**PROBLEM STATEMENT:** Some entries follow. Reproduce exactly the lines starting at the one with "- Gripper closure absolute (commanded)" and stopping after the one with "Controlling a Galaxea".

━━━━━ SOURCE RECORDS ━━━━━

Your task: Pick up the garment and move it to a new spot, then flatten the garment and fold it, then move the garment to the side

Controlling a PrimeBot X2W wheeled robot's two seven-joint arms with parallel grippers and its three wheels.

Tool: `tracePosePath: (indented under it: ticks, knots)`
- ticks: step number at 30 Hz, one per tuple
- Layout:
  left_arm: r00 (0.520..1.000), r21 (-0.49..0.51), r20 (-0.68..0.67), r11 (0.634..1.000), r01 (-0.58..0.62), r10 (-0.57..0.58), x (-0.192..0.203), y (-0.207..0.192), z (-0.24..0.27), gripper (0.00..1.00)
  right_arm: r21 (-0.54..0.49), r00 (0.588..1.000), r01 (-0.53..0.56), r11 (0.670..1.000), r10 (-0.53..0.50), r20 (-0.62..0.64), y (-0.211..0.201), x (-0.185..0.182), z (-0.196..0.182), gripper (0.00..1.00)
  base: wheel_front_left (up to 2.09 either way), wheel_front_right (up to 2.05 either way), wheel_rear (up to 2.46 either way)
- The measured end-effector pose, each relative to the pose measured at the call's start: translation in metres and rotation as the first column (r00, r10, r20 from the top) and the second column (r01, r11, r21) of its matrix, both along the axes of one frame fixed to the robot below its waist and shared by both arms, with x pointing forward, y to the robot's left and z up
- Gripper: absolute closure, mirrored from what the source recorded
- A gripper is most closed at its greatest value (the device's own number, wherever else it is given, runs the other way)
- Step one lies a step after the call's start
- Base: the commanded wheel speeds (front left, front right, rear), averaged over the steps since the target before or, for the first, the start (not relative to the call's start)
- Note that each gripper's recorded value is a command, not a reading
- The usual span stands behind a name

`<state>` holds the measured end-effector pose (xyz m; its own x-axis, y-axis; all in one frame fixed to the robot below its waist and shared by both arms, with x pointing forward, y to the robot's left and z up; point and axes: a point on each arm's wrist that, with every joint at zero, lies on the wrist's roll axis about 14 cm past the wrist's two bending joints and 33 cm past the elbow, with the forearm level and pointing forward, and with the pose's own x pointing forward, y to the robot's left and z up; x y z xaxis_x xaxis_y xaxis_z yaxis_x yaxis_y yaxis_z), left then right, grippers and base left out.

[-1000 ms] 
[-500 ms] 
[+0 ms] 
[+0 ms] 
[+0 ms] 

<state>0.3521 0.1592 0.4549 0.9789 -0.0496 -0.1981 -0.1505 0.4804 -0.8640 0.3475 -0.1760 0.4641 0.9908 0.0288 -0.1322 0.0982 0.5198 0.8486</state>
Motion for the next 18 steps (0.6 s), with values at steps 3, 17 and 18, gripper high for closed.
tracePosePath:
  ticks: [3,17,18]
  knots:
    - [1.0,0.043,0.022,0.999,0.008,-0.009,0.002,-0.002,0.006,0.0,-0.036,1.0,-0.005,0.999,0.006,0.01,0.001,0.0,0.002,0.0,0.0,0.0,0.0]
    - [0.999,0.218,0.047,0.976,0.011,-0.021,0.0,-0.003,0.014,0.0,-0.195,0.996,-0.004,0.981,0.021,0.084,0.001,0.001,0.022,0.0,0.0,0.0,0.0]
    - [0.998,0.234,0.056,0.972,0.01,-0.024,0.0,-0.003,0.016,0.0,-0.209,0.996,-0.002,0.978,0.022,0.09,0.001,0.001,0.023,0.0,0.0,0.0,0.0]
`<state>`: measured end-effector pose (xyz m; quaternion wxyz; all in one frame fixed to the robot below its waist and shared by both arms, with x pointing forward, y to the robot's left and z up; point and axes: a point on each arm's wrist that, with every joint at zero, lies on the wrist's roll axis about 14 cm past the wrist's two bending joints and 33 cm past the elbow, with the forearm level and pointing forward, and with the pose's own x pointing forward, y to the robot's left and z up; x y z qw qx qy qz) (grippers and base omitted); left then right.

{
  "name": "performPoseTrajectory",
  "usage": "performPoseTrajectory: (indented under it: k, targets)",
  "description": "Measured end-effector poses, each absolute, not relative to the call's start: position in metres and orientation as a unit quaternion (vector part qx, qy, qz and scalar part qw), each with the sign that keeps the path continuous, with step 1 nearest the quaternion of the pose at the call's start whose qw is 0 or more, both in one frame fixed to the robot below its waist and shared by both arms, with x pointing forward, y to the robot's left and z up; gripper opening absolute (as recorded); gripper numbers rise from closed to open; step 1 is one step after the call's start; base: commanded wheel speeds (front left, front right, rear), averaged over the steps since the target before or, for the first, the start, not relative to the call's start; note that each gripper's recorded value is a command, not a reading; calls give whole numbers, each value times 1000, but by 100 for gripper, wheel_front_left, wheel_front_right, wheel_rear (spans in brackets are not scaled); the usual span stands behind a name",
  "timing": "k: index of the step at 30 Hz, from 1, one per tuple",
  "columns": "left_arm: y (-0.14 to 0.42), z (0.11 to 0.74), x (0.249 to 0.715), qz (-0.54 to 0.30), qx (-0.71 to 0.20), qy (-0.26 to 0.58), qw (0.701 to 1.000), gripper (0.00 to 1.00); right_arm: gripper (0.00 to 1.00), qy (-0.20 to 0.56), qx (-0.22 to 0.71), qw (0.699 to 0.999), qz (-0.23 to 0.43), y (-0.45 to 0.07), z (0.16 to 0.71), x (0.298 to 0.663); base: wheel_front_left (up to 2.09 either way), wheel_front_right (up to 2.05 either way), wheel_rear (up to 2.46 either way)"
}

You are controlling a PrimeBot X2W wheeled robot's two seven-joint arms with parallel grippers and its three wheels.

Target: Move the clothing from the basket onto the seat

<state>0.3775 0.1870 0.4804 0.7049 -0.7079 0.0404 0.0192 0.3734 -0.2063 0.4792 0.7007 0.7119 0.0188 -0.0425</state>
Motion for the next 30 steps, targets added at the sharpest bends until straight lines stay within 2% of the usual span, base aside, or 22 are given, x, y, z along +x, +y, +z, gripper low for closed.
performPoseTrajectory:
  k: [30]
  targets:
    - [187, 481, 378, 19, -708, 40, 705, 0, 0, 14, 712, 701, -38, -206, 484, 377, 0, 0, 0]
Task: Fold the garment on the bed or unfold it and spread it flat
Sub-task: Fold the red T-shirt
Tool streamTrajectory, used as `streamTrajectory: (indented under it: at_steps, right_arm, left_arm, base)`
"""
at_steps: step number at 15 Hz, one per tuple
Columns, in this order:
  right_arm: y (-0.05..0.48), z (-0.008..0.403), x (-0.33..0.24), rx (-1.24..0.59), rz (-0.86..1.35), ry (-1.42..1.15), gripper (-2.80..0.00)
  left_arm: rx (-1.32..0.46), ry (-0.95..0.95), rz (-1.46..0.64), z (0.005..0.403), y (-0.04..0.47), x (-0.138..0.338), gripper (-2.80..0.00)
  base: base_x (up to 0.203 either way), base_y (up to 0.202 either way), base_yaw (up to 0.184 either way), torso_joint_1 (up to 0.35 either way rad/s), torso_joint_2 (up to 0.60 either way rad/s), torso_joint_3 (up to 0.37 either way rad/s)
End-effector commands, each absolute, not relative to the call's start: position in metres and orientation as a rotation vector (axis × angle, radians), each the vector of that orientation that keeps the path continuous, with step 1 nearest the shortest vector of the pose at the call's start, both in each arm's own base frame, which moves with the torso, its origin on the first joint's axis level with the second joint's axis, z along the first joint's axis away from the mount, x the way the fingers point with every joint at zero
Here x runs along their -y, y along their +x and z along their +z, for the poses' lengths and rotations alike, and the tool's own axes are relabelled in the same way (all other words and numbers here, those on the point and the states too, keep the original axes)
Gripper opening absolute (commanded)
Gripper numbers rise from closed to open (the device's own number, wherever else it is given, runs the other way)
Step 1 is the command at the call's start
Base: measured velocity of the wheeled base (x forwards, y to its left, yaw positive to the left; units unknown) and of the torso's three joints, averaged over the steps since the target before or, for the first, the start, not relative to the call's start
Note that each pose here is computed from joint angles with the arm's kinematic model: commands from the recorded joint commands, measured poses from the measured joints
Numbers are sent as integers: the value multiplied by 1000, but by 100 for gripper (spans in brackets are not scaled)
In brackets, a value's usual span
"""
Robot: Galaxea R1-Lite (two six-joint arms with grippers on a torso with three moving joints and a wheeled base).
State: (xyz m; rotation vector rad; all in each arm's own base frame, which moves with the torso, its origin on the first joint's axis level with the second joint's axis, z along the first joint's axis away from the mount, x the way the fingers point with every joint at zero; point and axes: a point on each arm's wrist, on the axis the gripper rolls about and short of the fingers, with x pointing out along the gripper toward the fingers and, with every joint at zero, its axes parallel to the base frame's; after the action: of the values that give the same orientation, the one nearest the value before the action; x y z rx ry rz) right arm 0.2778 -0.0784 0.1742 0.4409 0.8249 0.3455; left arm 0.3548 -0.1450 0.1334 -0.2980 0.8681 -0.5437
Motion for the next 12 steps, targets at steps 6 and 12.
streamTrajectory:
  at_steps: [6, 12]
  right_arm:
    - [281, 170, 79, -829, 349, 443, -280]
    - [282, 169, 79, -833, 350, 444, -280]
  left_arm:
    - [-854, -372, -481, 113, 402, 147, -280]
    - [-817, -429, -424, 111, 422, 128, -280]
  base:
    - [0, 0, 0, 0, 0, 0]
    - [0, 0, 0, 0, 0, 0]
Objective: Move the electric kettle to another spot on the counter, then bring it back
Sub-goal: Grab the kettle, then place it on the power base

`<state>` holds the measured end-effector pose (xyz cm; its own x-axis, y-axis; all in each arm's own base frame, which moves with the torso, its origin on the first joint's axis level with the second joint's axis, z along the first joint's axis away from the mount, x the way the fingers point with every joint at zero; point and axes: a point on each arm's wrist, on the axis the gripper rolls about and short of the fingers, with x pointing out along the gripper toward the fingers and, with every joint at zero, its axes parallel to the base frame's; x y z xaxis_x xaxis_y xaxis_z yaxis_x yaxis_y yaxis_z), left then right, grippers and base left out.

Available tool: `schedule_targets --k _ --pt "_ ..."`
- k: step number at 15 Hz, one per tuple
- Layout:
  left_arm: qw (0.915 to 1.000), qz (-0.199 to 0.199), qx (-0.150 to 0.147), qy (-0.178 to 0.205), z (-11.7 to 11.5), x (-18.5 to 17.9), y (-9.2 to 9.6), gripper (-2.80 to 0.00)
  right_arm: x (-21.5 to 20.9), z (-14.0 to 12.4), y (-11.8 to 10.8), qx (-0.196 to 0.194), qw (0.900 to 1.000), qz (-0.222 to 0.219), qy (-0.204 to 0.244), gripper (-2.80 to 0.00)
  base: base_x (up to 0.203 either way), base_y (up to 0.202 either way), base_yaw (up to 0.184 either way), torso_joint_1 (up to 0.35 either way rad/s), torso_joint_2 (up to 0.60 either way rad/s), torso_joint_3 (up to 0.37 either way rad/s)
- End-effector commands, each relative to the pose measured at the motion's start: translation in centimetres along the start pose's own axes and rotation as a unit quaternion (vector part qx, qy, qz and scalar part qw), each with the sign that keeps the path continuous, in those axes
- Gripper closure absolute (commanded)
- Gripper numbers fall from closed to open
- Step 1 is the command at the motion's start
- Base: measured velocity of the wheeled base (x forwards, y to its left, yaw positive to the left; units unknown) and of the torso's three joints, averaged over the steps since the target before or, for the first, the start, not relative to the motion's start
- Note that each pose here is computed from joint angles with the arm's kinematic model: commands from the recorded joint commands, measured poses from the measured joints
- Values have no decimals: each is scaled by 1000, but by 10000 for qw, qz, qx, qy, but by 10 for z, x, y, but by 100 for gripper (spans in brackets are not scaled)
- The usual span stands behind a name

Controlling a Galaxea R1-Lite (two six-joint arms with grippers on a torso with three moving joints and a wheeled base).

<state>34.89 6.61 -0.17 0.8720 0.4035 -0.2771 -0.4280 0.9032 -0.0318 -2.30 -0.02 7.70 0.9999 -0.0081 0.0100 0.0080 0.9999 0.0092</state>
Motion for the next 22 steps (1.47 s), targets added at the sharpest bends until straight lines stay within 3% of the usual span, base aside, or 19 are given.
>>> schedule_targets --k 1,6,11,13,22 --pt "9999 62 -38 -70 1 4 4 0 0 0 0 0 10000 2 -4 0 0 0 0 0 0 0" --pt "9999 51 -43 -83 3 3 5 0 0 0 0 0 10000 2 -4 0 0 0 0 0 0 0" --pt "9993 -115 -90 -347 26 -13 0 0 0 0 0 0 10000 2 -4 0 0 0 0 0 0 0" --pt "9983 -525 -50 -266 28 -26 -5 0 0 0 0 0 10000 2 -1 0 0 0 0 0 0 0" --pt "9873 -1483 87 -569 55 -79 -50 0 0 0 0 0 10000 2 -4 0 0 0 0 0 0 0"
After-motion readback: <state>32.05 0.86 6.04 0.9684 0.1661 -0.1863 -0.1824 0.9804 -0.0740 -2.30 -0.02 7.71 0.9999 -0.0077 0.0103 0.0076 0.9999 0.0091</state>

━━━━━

**ANSWER:**
- Gripper closure absolute (commanded)
- Gripper numbers fall from closed to open
- Step 1 is the command at the motion's start
- Base: measured velocity of the wheeled base (x forwards, y to its left, yaw positive to the left; units unknown) and of the torso's three joints, averaged over the steps since the target before or, for the first, the start, not relative to the motion's start
- Note that each pose here is computed from joint angles with the arm's kinematic model: commands from the recorded joint commands, measured poses from the measured joints
- Values have no decimals: each is scaled by 1000, but by 10000 for qw, qz, qx, qy, but by 10 for z, x, y, but by 100 for gripper (spans in brackets are not scaled)
- The usual span stands behind a name

Controlling a Galaxea R1-Lite (two six-joint arms with grippers on a torso with three moving joints and a wheeled base).

Nothing remains open in this exercise.